About this task:
From the first line to the last, repeat the data below exactly.
(Beginning of Data)
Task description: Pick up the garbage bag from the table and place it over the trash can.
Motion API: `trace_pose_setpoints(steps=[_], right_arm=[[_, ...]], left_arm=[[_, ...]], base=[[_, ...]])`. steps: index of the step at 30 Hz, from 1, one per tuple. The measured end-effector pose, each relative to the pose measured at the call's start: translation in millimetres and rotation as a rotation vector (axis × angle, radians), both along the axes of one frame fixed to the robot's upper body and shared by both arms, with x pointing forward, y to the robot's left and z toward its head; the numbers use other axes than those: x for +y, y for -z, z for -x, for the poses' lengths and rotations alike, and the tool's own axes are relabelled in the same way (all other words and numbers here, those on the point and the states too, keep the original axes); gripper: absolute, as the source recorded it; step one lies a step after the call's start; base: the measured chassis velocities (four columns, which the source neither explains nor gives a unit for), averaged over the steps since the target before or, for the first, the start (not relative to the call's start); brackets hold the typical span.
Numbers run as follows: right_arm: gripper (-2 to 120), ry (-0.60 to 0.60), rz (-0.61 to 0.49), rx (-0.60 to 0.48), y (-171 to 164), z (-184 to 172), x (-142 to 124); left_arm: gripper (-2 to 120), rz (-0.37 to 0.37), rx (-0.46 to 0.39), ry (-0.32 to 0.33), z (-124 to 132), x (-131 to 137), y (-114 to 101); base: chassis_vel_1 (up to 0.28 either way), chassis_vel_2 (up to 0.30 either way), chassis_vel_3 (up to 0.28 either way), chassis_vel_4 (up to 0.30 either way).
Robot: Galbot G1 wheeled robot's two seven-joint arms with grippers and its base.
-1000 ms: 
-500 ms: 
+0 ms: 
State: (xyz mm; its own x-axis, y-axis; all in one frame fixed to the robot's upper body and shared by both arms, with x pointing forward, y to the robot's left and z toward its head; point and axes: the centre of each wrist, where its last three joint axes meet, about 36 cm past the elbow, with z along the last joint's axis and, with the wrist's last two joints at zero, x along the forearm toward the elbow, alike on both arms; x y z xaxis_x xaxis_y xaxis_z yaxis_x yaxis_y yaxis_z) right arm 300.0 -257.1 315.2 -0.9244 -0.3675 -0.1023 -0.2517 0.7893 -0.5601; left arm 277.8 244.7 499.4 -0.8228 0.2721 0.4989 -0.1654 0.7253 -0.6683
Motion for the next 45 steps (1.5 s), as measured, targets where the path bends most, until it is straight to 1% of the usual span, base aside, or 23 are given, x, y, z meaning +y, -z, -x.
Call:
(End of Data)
Answer section:
Task description: Pick up the garbage bag from the table and place it over the trash can.
Motion API: `trace_pose_setpoints(steps=[_], right_arm=[[_, ...]], left_arm=[[_, ...]], base=[[_, ...]])`. steps: index of the step at 30 Hz, from 1, one per tuple. The measured end-effector pose, each relative to the pose measured at the call's start: translation in millimetres and rotation as a rotation vector (axis × angle, radians), both along the axes of one frame fixed to the robot's upper body and shared by both arms, with x pointing forward, y to the robot's left and z toward its head; the numbers use other axes than those: x for +y, y for -z, z for -x, for the poses' lengths and rotations alike, and the tool's own axes are relabelled in the same way (all other words and numbers here, those on the point and the states too, keep the original axes); gripper: absolute, as the source recorded it; step one lies a step after the call's start; base: the measured chassis velocities (four columns, which the source neither explains nor gives a unit for), averaged over the steps since the target before or, for the first, the start (not relative to the call's start); brackets hold the typical span.
Numbers run as follows: right_arm: gripper (-2 to 120), ry (-0.60 to 0.60), rz (-0.61 to 0.49), rx (-0.60 to 0.48), y (-171 to 164), z (-184 to 172), x (-142 to 124); left_arm: gripper (-2 to 120), rz (-0.37 to 0.37), rx (-0.46 to 0.39), ry (-0.32 to 0.33), z (-124 to 132), x (-131 to 137), y (-114 to 101); base: chassis_vel_1 (up to 0.28 either way), chassis_vel_2 (up to 0.30 either way), chassis_vel_3 (up to 0.28 either way), chassis_vel_4 (up to 0.30 either way).
Robot: Galbot G1 wheeled robot's two seven-joint arms with grippers and its base.
-1000 ms: 
-500 ms: 
+0 ms: 
State: (xyz mm; its own x-axis, y-axis; all in one frame fixed to the robot's upper body and shared by both arms, with x pointing forward, y to the robot's left and z toward its head; point and axes: the centre of each wrist, where its last three joint axes meet, about 36 cm past the elbow, with z along the last joint's axis and, with the wrist's last two joints at zero, x along the forearm toward the elbow, alike on both arms; x y z xaxis_x xaxis_y xaxis_z yaxis_x yaxis_y yaxis_z) right arm 300.0 -257.1 315.2 -0.9244 -0.3675 -0.1023 -0.2517 0.7893 -0.5601; left arm 277.8 244.7 499.4 -0.8228 0.2721 0.4989 -0.1654 0.7253 -0.6683
Motion for the next 45 steps (1.5 s), as measured, targets where the path bends most, until it is straight to 1% of the usual span, base aside, or 23 are given, x, y, z meaning +y, -z, -x.
Call:

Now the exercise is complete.